What is being asked:
Repeat only the lines below from the one containing "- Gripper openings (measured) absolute" through the one containing "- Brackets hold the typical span", inclusive, exactly as written.

Collected data:
---
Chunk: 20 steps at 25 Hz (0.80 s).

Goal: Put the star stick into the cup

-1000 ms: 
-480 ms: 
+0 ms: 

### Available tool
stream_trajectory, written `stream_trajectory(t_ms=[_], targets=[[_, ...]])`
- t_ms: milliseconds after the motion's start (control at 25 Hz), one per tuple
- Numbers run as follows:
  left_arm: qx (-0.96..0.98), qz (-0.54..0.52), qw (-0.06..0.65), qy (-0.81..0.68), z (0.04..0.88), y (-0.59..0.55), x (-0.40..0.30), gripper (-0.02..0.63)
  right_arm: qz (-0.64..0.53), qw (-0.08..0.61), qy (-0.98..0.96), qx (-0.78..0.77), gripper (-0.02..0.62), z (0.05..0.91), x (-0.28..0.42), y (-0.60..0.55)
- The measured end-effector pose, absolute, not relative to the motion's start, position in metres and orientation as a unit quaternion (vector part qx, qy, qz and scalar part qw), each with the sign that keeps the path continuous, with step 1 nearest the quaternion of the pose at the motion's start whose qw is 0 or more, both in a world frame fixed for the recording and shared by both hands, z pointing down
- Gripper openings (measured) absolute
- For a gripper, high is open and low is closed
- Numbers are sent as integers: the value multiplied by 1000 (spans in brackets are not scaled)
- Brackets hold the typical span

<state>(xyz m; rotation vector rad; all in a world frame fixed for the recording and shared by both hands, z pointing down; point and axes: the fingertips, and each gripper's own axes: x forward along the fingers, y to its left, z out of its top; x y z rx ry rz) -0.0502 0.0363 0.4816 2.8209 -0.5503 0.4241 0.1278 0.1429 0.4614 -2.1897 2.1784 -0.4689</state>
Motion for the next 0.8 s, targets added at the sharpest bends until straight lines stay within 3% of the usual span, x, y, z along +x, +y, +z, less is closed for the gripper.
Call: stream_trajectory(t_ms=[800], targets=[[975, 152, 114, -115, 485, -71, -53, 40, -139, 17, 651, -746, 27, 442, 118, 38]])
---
Problem solution:
- Gripper openings (measured) absolute
- For a gripper, high is open and low is closed
- Numbers are sent as integers: the value multiplied by 1000 (spans in brackets are not scaled)
- Brackets hold the typical span

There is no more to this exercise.